The unique Canarian salt landscape. Salinas Project by Luna Bengoechea
17/07/2022.
[Madrid] Spain 08.09 > 19.11.2022
metalocus, ANNA CLARA BARROS
metalocus, ANNA CLARA BARROS
Description of project by Luna Bengoechea
The Salinas Project, which starts in 2019 and runs through 2021, is a commitment to defending the natural heritage of the Canary Islands, through the salt flats. In these natural spaces, salt is grown using an artisanal method dating back to the 17th century which consists of domesticating seawater by means of the wind and the sun so that it generates salt.
The purpose of Bengoechea with this initiative is to vindicate the artisanal production of salt in the Canary Islands, of great historical importance given the boom in salt exploitation during the 17th and 18th centuries, of which today only a few underused salt pans remain, which are relegated by the importation of industrial salt.
“My intention was to generate a series of interventions in the Canarian landscape to give visibility to these spaces. I was mainly interested in the disused or underutilized salt flats, so I began to investigate the possibilities that existed on each of the islands. The goal was to intervene in the space in each one and make a global project, which is why the Salinas Project is an open initiative,” says the artist.
After visiting different locations and examining what spaces allowed him to work on the ground, Bengoechea decided to intervene in three salt mines: the Las Puntas salt mine on the island of El Hierro, the Fuencaliente salt mine on La Palma and the Los Cocoteros salt mine on the island from Lancelot.
Salinas Project was selected within the Call for Research and Artistic Creation for the Centenary of César Manrique promoted by the Department of Culture of the Government of the Canary Islands and has had the support and collaboration of the César Manrique Foundation and the La Regenta Art Center.
An ecosystem of its own
In these interventions, Luna Bengoechea represents three wading birds for which she uses only sea salt, using 300 kg for the first salt pan, 500 in the second and 600 in the third.
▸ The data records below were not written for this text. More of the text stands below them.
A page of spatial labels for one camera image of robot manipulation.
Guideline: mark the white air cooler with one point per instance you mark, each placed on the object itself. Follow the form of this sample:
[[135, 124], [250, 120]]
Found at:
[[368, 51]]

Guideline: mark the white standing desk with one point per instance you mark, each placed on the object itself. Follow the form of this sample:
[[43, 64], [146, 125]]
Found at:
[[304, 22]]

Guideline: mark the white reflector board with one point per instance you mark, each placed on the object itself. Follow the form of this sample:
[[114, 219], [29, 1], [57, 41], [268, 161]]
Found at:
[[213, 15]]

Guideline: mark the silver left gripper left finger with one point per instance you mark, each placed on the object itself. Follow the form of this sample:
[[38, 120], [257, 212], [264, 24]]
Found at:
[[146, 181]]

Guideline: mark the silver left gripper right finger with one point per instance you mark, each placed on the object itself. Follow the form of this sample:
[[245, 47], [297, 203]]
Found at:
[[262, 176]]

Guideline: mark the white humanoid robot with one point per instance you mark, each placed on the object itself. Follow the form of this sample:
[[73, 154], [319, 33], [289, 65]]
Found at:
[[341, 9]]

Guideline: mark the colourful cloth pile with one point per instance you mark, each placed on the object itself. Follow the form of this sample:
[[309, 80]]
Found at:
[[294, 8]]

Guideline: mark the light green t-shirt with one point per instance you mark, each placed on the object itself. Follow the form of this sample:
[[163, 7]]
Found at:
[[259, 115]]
These birds, which feed on silt=2C, a nutrient found in humid areas with high salt content, depend on these environments during their migratory periods to carry out their stops and the nesting process. Bengoechea maintains that "an interesting symbiosis is generated in these spaces that are created by human beings and, however, become an important enclave for this type of bird, many of them in danger of extinction, such as the Kentish Plover that we had the opportunity to see in the Fuencaliente salt mine.
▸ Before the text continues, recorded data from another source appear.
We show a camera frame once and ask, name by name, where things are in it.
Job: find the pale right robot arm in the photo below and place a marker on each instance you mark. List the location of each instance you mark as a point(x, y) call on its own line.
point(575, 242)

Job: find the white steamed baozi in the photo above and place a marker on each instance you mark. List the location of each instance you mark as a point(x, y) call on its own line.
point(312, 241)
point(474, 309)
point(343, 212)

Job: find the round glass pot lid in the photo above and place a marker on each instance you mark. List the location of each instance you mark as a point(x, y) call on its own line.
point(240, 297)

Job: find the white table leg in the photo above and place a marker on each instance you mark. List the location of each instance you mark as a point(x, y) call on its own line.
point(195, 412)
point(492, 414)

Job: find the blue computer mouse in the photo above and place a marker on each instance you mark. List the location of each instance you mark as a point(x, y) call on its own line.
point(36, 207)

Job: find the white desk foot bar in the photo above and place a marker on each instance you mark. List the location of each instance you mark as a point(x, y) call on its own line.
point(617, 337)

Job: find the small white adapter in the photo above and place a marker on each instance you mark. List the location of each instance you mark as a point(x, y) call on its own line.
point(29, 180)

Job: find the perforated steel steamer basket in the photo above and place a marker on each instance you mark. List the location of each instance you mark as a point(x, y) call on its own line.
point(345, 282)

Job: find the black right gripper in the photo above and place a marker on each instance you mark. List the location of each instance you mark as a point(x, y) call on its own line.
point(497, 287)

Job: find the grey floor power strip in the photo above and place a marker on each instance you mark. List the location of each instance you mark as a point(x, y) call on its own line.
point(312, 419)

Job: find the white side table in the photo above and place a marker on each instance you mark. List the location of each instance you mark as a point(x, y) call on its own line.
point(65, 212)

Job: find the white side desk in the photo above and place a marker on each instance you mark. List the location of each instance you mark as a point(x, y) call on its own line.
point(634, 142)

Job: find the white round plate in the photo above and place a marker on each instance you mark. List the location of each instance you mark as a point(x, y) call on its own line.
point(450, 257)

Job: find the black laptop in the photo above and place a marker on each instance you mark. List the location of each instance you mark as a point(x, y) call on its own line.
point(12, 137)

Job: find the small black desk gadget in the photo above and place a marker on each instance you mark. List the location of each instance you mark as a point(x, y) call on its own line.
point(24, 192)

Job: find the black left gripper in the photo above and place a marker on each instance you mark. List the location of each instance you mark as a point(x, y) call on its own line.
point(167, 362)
These works have an ephemeral vocation so as not to generate any impact on this ecosystem of their own, in this way the drawing evaporates due to the passage of time and the action of nature itself. As the artist points out, "as it is a space in which one works with a material typical of that place, I did not think it was necessary to remove the salt, since it is naturally present in the space and can stay".